**What the exercise asks:** Although the data below holds other lines too, output only those from the line with "In this exercise you will mark the red" up to and including the line with "<point>469,278</point>", exactly as they appear.

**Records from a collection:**
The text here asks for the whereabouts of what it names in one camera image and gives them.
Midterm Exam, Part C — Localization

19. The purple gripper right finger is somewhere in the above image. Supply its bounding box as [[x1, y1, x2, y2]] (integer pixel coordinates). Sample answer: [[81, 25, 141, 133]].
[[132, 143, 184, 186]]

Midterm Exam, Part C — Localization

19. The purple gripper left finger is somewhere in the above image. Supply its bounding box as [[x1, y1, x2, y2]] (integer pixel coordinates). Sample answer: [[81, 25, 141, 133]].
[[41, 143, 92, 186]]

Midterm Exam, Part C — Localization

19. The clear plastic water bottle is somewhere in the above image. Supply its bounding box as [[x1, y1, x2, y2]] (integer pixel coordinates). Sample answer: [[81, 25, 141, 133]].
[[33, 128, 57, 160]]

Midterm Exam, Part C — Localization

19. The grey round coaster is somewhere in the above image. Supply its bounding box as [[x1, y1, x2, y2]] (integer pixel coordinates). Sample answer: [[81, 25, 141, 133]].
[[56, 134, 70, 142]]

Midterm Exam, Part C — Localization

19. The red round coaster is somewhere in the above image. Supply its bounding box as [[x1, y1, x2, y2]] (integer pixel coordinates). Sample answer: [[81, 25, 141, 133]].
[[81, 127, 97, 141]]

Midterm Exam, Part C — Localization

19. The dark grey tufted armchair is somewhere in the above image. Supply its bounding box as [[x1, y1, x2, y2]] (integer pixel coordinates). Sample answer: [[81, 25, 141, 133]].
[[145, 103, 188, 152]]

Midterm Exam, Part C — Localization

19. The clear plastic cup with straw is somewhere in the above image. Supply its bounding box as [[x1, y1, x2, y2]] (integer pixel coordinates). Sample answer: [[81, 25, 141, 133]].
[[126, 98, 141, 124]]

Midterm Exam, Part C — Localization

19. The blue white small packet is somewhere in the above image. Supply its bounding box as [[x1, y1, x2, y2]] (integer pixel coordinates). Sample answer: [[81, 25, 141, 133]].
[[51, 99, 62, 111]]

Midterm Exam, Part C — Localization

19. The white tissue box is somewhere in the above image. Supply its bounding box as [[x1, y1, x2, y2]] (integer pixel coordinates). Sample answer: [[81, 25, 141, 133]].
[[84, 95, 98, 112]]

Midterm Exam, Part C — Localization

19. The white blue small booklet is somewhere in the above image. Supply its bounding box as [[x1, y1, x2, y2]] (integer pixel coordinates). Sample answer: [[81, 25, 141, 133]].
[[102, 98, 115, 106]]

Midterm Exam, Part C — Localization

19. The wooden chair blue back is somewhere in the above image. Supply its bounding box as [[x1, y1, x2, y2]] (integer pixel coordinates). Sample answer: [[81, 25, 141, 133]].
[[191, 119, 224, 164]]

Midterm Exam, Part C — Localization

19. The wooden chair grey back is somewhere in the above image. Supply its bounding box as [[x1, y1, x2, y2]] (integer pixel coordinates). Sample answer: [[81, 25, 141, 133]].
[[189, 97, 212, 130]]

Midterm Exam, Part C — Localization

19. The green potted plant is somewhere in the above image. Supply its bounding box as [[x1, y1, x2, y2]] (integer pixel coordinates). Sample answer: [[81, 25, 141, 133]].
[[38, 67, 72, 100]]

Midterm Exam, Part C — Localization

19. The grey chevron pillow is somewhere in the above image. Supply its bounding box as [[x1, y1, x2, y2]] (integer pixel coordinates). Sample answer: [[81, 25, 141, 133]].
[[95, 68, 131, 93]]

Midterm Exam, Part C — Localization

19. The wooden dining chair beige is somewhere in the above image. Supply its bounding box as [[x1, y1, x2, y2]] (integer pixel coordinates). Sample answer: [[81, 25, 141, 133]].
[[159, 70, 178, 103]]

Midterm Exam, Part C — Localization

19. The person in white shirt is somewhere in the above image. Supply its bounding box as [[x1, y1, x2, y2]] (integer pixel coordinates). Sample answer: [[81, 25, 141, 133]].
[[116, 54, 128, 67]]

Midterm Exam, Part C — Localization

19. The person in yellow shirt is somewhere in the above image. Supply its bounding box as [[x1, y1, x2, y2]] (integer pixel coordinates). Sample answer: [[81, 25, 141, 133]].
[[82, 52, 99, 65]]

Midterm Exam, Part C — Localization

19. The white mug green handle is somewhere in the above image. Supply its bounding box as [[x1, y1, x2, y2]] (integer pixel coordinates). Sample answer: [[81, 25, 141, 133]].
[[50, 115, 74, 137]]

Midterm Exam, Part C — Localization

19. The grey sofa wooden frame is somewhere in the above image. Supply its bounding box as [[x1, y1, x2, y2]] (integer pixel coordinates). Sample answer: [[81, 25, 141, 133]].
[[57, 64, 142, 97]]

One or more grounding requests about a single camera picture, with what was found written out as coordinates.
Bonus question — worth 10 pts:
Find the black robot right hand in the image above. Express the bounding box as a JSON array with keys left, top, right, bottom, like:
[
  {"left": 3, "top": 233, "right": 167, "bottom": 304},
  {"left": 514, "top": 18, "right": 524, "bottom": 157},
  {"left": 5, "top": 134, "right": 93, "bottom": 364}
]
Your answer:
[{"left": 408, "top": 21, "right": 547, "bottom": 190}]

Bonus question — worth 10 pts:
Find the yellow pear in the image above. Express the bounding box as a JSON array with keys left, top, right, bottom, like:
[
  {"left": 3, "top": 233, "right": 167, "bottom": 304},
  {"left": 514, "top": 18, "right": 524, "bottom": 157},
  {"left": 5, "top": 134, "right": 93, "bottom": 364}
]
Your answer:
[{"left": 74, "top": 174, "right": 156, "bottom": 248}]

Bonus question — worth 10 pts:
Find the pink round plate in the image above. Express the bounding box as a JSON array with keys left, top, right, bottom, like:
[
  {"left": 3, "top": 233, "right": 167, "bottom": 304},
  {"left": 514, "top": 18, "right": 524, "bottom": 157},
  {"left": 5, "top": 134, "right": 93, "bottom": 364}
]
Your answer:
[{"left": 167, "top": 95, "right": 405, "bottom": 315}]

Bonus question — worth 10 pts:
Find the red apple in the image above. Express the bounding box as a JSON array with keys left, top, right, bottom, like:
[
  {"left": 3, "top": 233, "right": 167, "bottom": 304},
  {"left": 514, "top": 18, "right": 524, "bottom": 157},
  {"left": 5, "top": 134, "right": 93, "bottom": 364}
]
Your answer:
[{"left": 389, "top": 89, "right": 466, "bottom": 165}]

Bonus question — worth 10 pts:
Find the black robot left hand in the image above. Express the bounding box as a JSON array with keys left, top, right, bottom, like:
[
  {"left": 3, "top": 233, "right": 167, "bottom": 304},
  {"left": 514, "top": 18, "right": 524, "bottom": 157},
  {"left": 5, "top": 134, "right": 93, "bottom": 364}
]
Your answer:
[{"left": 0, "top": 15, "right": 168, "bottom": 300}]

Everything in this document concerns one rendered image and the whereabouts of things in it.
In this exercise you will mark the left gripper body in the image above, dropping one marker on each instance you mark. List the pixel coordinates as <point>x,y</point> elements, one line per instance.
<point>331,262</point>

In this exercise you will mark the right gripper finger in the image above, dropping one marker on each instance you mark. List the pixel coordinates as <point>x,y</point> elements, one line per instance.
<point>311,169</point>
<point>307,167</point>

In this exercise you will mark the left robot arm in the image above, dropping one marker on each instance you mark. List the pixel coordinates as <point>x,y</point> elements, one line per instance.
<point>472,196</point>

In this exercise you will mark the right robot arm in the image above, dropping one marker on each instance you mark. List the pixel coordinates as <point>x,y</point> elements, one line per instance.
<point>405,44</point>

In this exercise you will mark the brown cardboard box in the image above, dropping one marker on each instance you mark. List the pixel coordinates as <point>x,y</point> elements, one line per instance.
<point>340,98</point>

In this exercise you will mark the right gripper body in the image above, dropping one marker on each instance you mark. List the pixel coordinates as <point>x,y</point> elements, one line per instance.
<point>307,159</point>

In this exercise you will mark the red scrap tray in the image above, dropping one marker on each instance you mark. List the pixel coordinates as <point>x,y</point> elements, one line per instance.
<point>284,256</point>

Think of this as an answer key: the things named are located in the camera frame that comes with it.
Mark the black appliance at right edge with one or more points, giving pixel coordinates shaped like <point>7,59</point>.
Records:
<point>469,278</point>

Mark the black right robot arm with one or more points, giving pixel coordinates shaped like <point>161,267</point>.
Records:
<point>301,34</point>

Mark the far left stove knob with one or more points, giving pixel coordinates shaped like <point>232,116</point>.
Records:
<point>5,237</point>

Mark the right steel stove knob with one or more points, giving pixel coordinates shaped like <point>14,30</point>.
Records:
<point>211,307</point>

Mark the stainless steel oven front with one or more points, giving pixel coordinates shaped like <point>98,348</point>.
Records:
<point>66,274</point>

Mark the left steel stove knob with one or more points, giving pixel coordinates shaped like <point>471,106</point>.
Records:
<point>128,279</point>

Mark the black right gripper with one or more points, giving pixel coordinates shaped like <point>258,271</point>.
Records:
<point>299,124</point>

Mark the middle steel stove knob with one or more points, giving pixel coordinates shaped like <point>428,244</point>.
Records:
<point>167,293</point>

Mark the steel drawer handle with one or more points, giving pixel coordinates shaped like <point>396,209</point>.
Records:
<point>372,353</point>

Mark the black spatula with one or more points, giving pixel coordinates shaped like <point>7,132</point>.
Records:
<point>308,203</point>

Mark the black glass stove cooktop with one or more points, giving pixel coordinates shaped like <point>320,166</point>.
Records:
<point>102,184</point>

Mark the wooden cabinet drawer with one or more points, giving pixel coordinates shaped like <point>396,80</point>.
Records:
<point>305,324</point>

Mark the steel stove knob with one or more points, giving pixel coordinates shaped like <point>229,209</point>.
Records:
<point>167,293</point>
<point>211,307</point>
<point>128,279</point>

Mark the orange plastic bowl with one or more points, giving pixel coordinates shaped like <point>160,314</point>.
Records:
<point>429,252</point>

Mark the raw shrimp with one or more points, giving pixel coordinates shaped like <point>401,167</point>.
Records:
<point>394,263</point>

**Written answer:**
In this exercise you will mark the red scrap tray in the image above, dropping one marker on each instance you mark. List the pixel coordinates as <point>x,y</point> elements, one line per instance.
<point>284,256</point>

Think of this as an answer key: the things named are located in the camera frame that comes with it.
Mark the black appliance at right edge with one or more points, giving pixel coordinates shaped like <point>7,59</point>.
Records:
<point>469,278</point>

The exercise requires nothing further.